Una tematica di cui Giorgia Meloni, a capo dei conservatori europei, e il suo vicepremier Antonio Tajani, che a breve incontrerà il presidente turco Erdogan per discutere di strategie di contenimento della rotta balcanica, sono perfettamente consapevoli.
Adesso si tratta tuttavia di comprendere in quale misura, sotto l’aspetto finanziario, la dichiarazione di solidarietà, espressa dalla presidente della Commissione di Bruxelles von Der Leyen – con la nostra Premier a Lampedusa domenica scorsa – si tradurrà in aiuti economici nei confronti dell’Italia su almeno un paio di versanti: il sostegno e l’affiancamento logistico e amministrativo nella gestione degli arrivi dei flussi immigratori, dal punto di vista della velocizzazione delle richieste di asilo e delle verifiche di merito sulla sussistenza dei requisiti degli aventi diritto alla protezione internazionale; e il livello della compartecipazione finanziaria ai piani di espulsione e rimpatrio per clandestini, irregolari, autori di reati in flagranza e non aventi diritto.

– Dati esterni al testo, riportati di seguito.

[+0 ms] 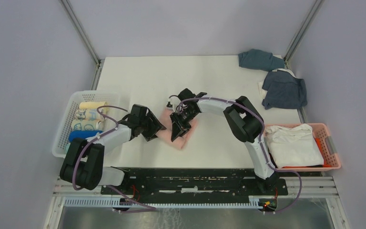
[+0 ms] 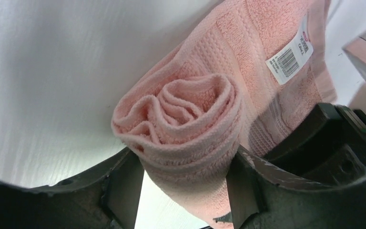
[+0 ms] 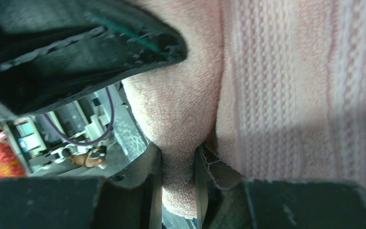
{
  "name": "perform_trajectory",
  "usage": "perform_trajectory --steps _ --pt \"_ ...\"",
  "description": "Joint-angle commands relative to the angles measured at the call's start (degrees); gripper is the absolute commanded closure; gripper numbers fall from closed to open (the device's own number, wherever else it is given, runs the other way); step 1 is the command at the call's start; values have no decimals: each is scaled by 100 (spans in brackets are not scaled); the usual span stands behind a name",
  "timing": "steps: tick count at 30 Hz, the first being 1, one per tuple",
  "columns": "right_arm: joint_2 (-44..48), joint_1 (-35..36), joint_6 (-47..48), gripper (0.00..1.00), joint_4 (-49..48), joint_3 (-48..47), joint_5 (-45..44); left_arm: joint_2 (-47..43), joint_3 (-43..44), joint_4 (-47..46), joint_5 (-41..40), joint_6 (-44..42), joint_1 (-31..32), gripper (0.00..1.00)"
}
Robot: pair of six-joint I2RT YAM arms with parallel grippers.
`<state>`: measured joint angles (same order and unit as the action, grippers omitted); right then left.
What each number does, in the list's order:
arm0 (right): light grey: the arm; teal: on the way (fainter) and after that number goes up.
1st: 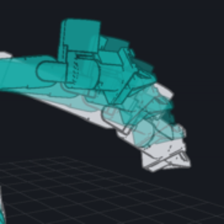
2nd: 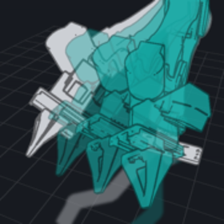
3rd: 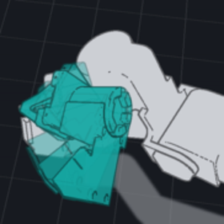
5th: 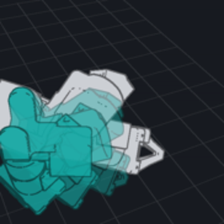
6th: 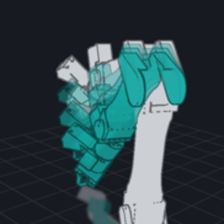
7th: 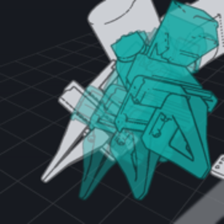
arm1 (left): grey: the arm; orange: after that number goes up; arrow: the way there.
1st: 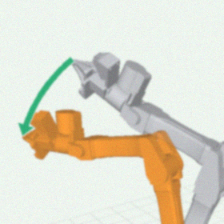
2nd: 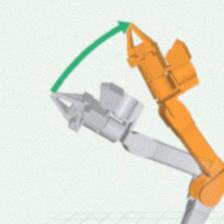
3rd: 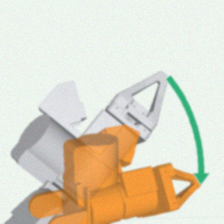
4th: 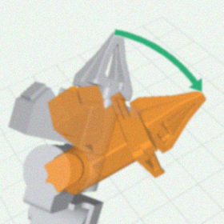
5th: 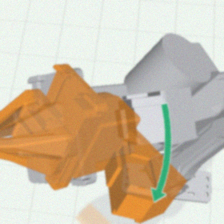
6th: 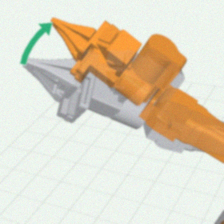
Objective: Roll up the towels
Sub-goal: Roll the towel at the center of the board.
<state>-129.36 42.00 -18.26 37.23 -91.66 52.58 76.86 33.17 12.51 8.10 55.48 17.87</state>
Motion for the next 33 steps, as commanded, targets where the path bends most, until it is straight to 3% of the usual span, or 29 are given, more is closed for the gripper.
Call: perform_trajectory --steps 1,5,7,11,19,33 --pt "652 143 236 68 29 473 -1475 476 -153 208 -477 -176 -18 38" --pt "1497 317 418 58 -229 836 -2502 619 -120 287 -507 -316 -20 44" --pt "2065 562 678 50 -406 1112 -3542 684 -50 360 -487 -404 -18 44" --pt "2702 1030 1063 38 -851 1512 -4784 772 77 464 -470 -514 -12 44" --pt "3210 2023 1853 36 -1668 1954 -6187 921 252 540 -417 -623 -11 44" --pt "2154 2481 2229 36 -1707 2100 -6996 1182 435 550 -308 -811 -11 42"
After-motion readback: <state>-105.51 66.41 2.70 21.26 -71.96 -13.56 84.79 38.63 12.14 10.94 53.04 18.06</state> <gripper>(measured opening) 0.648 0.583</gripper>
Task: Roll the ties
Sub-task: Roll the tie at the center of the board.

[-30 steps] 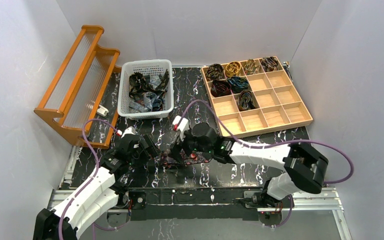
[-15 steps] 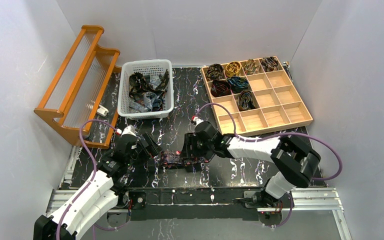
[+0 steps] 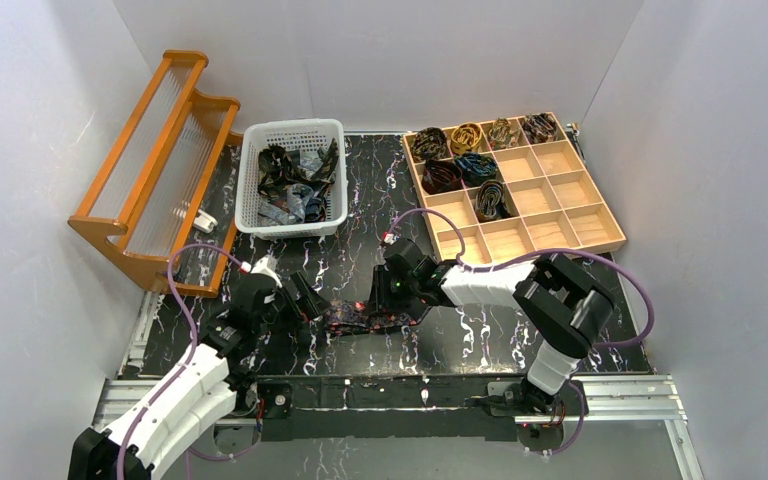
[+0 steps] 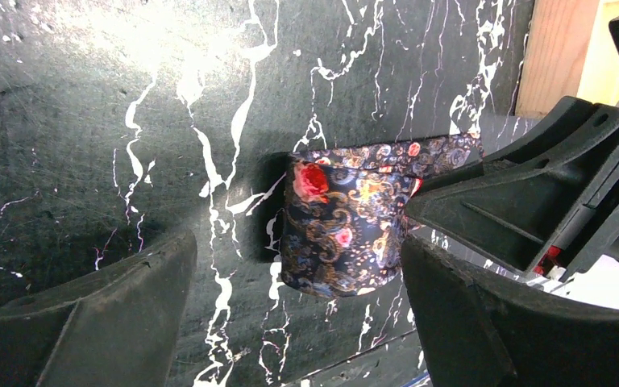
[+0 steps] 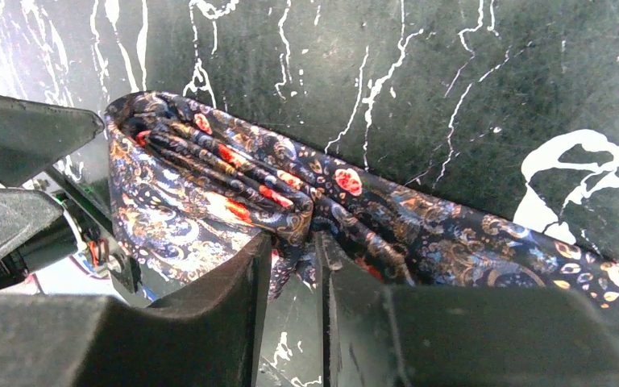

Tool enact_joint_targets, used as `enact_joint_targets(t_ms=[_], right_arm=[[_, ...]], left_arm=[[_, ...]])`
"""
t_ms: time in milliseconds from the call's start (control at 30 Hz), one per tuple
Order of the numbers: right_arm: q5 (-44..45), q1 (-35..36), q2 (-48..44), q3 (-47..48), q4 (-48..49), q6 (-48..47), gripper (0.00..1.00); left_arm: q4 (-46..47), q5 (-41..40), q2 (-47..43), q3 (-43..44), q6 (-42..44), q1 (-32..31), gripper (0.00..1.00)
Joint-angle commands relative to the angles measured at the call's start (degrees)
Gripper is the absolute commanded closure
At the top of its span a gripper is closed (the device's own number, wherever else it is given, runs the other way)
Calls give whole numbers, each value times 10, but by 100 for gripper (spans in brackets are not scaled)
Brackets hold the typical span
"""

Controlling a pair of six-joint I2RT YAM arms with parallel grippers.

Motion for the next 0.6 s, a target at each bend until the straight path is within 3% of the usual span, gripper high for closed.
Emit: enact_joint_targets(t_ms=[0,267,433,567], right_arm=[[12,-5,17,13,-27,1,66],[10,-7,18,-12,-9,-19,68],[10,-11,24,-24,-4,-23,68],[8,-11,35,-26,-2,-22,70]], left_arm=[[43,23,-1,-24,-4,2,7],[145,88,43,-60,-21,2,9],[179,119,86,-73,-34,2,21],[172,126,104,-86,-32,2,24]])
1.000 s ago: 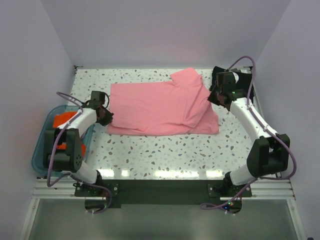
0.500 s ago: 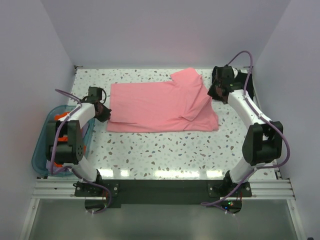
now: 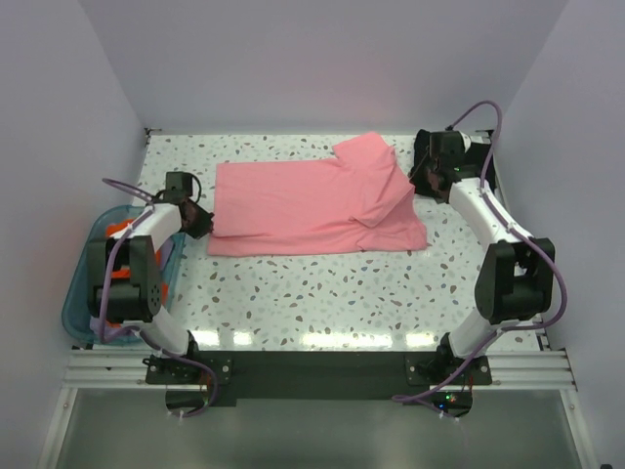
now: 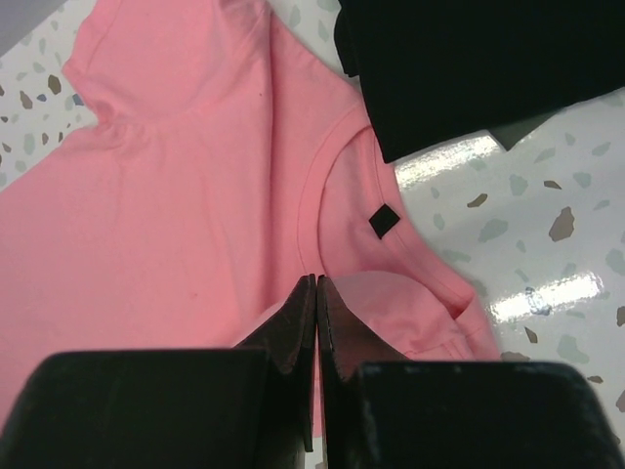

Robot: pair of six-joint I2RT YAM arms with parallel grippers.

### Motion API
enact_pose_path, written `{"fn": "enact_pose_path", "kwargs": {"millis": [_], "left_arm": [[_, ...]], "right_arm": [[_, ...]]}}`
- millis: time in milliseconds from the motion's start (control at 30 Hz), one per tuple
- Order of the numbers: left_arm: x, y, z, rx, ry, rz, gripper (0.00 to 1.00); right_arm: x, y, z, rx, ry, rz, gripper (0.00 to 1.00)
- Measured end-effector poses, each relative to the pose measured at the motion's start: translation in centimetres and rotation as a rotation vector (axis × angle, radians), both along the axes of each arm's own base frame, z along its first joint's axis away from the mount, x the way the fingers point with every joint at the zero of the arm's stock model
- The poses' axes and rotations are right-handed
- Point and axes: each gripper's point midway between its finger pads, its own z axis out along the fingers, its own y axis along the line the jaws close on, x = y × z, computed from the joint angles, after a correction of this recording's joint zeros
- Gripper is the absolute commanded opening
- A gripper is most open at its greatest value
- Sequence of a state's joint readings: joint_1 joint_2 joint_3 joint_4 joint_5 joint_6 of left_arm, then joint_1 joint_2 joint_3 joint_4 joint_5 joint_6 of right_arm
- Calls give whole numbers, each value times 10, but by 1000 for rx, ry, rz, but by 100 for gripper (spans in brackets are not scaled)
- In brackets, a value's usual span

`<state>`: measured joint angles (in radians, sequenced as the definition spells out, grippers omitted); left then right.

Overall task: Fold and stack the t-shirts
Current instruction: Fold the tshirt

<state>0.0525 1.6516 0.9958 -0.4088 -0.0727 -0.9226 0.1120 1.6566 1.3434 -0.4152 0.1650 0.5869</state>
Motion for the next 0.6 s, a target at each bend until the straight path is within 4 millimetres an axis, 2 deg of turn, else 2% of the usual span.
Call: {"fn": "enact_pose_path", "kwargs": {"millis": [300,600], "left_arm": [[1,1,6,-32,-43,2,2],[-3,6,4,-57,-49,13,2]], "right_arm": [[-3,-14,-10,24,7,-28,0],[-6,-20,-13,58,-2,-41,0]]}}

Un aspetto, quest’ultimo, non di piccolo conto, se si considera che – in assenza di accordi bilaterali con i Paesi di origine e di transito dei migranti – ogni singola operazione di espulsione e rimpatrio comporta per il bilancio del Viminale, il ministero dell’interno, una spesa fino a 5000 euro.
Lo stesso dicasi in riferimento al potenziamento di quella che era una delle misure centrali della storica legge Bossi Fini dei primi anni Duemila, ossia i centri di identificazione, trattenimento e successivo eventuale rimpatrio, che il governo Meloni ha deliberato di potenziare, con un termine massimo di permanenza in tali strutture prolungabile fino a 18 mesi, nell’ambito del decreto varato nel corso del più recente Consiglio dei Ministri di lunedì 18 settembre.
Il provvedimento deliberato da palazzo Chigi, nella sostanza, stabilisce che gli organi civili e militari dello Stato avranno facoltà di individuare strutture immobiliari e caserme dismesse con l’obiettivo di adibire le stesse a centri per il trattenimento dei migranti in attesa di identificazione e di eventuale espulsione dal territorio italiano.
Si tratta di una linea di indirizzo operativo analoga a quella espressa a proprio tempo dal guardasigilli Carlo Nordio con riferimento alla necessità di reperire ulteriori spazi per assicurare adeguati livelli di detenzione dei soggetti socialmente pericolosi diversificati però per il proprio livello di pericolosità.
Un dato di fatto è comunque certo: la caratteristica della UE come unione intergovernativa di Stati che rimangono sovrani fa sì che, in assenza di modifiche ai trattati originari dei primi anni Novanta dello scorso secolo, ogni provvedimento modificativo e migliorativo della condizione continentale sia rimesso alla prassi contingente. Prova ne sia il rischio del ritorno al patto di stabilità e al fiscal compact nella versione più austera a partire dal prossimo anno. E lo stesso si potrà profilare in riferimento alle politiche immigratorie fino a quando non verrà modificato il trattato cosiddetto di Dublino.